What you will do: Reproduce exactly, from the data that follows, the line with "Part of a corpus", the line with "Your role is", and every line that lies between them.

(Records from a data source)
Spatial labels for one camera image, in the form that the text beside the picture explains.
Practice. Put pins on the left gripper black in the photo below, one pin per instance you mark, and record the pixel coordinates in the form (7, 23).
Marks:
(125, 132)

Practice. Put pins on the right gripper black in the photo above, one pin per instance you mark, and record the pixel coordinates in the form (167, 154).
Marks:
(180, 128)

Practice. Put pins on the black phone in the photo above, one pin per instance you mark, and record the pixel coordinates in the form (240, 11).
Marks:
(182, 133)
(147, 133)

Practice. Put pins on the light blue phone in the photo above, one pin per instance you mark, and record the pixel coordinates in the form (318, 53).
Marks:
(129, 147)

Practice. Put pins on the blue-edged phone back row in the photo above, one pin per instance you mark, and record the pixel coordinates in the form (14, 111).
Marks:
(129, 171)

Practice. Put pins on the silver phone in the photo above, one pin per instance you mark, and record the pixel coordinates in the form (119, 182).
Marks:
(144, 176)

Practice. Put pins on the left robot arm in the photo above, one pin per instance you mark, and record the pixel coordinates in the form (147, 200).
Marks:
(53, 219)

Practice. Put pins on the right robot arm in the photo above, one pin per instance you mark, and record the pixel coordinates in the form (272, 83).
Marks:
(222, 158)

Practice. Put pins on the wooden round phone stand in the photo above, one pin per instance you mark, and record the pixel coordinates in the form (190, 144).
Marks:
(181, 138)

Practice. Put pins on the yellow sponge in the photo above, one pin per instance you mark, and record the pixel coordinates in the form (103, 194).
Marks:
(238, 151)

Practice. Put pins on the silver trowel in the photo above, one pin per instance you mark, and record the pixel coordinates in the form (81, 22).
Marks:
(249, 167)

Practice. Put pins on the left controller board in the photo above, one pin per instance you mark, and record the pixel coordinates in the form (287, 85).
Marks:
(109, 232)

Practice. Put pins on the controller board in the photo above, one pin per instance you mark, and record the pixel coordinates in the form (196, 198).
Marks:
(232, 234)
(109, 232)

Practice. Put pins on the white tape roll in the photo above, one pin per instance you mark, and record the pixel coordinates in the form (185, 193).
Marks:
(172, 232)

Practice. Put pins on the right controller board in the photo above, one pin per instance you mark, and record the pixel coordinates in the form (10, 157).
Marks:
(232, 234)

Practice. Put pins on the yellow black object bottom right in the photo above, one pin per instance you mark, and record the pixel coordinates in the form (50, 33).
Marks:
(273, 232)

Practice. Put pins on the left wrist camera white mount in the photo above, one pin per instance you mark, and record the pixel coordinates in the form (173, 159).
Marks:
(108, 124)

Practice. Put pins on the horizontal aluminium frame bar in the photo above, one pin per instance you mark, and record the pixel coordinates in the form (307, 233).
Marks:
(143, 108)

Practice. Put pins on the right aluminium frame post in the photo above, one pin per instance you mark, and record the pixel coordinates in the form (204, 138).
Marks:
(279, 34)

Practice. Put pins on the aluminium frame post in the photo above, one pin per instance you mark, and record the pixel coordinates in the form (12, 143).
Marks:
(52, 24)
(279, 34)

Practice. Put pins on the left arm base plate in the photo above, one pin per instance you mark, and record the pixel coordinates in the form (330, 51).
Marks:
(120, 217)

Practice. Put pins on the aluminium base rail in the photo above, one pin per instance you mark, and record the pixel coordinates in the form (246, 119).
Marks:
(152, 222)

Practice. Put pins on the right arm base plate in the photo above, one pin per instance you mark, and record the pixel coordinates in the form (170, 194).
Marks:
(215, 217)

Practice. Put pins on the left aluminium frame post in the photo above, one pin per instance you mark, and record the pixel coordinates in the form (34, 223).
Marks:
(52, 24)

--

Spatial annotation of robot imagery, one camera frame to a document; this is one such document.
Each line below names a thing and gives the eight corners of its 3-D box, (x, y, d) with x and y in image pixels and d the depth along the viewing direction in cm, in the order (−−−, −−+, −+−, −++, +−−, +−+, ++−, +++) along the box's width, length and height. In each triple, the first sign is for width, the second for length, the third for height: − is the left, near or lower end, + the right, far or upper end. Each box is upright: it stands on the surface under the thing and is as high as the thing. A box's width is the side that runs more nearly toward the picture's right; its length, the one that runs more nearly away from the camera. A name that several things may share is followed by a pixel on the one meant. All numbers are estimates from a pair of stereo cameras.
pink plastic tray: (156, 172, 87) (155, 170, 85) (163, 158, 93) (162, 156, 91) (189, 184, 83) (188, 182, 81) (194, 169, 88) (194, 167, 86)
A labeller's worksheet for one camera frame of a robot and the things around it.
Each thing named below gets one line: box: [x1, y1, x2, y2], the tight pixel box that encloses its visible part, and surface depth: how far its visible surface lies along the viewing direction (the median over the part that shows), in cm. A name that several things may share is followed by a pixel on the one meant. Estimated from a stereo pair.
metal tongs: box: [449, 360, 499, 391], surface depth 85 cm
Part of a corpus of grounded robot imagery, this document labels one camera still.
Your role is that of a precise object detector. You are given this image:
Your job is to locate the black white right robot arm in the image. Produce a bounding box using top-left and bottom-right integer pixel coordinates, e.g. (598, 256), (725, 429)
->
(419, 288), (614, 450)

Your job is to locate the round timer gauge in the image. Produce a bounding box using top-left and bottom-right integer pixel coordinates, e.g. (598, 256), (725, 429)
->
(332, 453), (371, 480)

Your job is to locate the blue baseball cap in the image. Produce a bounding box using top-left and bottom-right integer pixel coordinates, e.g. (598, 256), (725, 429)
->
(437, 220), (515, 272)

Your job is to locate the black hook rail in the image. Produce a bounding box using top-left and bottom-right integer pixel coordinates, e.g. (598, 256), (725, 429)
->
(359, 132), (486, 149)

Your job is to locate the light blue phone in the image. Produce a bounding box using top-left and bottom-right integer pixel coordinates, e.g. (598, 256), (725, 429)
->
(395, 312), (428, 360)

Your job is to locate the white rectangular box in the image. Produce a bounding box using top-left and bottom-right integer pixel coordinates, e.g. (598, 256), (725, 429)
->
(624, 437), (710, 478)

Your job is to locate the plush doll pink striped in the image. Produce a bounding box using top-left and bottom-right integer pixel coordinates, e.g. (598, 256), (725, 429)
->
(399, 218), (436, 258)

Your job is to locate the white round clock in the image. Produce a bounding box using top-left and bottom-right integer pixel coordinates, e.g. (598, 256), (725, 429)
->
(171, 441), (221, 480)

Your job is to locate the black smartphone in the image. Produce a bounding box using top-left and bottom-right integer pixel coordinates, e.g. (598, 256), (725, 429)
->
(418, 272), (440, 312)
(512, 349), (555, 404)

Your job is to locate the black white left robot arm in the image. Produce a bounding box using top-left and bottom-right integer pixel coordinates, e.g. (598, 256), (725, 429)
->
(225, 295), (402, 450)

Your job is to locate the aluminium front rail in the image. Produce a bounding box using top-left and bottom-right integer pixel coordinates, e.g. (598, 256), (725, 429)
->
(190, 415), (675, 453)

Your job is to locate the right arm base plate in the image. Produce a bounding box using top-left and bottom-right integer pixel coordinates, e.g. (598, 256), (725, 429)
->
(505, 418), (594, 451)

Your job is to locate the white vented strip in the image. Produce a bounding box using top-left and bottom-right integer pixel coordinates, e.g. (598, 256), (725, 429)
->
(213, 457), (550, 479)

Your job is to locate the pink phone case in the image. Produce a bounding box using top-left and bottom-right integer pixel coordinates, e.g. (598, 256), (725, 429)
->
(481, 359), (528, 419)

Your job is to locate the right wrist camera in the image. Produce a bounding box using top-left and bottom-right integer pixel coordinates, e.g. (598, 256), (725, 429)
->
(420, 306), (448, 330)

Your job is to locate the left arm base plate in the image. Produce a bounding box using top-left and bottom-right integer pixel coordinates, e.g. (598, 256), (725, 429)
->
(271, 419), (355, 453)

Result:
Part of a corpus of grounded robot imagery, this document labels one camera still.
Your role is that of a precise object detector. You are given this image:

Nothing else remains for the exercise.